Another questionable aspect of the whole Alex situation is that in order for the contrived plot to work, she must stay in constant communication with Nikita, from within a HIGHLY secured, secret organization. They're actually IM'ing away on a daily basis, sharing every little detail of their mission! That seems stupid and dangerous to me. Shouldn't they at the very least use a code language or something? Of course they can't do this, because the writers have no other way of spoon-feeding us the information we need. Oh, and remember how I said it was going to be a problem that Nikita had no one to talk to? Well, lo and behold, suddenly her IM client comes with speech software! Everything Alex writes is read by a computer voice, and Nikita can simply talk out loud, to write her back. Maybe I should have given clear instructions... GIVE HER SOME FREAKIN' HUMAN INTERACTIONS, you morons! Nikita needs people around her, or the character won't work. She's already begun to talk to herself ("Who the hell are these guys?" she asks, while crouching alone on a rooftop with a riffle.) They also need to give her some street smarts in a damn hurry. Maggie Q's ass might be as perfect as they come, but Nikita appears to be dangerously inept at that whole secret agent stuff, making one rookie mistake after another. Actually, maybe the writers need street smarts, 'cause they seem to depend on her stupidity to move the plot forward.
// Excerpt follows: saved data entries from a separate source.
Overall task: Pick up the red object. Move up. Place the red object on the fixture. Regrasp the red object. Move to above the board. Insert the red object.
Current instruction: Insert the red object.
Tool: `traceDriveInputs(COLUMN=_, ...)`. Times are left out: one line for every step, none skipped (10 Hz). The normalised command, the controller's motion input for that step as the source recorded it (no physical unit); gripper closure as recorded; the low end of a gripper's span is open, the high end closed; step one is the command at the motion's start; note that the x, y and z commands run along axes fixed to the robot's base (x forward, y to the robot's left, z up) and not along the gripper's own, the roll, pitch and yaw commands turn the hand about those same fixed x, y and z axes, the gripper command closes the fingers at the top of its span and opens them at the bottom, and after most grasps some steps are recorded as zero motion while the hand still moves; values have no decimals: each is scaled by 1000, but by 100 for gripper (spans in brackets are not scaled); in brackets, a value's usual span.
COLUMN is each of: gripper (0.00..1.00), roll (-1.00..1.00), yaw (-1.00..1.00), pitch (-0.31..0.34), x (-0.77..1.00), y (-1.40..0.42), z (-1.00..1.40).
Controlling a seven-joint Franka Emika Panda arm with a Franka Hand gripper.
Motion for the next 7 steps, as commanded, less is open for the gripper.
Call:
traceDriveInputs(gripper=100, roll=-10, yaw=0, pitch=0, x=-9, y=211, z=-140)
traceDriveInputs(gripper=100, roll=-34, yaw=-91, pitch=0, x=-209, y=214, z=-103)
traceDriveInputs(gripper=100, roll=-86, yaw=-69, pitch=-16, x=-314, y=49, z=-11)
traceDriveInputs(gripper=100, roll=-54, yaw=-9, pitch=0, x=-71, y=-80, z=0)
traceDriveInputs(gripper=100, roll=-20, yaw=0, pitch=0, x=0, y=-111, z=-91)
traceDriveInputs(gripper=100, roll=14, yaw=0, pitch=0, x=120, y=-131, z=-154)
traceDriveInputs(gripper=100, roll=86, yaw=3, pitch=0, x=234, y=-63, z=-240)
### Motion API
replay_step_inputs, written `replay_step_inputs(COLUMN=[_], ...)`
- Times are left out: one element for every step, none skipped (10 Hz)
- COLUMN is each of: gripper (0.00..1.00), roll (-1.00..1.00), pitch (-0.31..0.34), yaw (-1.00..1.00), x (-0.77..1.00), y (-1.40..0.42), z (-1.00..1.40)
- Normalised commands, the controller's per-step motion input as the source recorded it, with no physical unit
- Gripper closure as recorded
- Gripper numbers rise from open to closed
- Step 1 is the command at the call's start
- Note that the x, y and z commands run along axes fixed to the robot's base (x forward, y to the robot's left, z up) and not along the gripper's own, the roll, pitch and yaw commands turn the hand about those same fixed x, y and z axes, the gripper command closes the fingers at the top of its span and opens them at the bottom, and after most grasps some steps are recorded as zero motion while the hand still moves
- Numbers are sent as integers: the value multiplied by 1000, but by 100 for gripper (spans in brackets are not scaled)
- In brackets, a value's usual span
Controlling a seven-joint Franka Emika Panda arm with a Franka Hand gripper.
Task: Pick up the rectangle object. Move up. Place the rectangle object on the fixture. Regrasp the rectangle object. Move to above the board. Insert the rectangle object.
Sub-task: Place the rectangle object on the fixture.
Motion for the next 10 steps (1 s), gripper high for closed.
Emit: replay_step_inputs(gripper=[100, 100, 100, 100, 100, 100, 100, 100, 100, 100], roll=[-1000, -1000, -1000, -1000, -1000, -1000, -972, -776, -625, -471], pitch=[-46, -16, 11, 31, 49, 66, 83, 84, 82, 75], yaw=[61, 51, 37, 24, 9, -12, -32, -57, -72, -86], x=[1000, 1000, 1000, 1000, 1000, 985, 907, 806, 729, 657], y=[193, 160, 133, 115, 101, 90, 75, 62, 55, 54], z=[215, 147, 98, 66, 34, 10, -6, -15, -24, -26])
The second episode of Nikita has sealed the deal for me. When the show is not downright bad, it's just mediocre - so heartbreakingly mediocre. I won't watch any more episodes, and I hope they cancel the show soon, so Maggie Q can go back to feature films where she belongs. As for the "creative" team I suggest a calming vacation far away from the rat race of serialized television. Go to Europe, or something. I hear Venice is nice.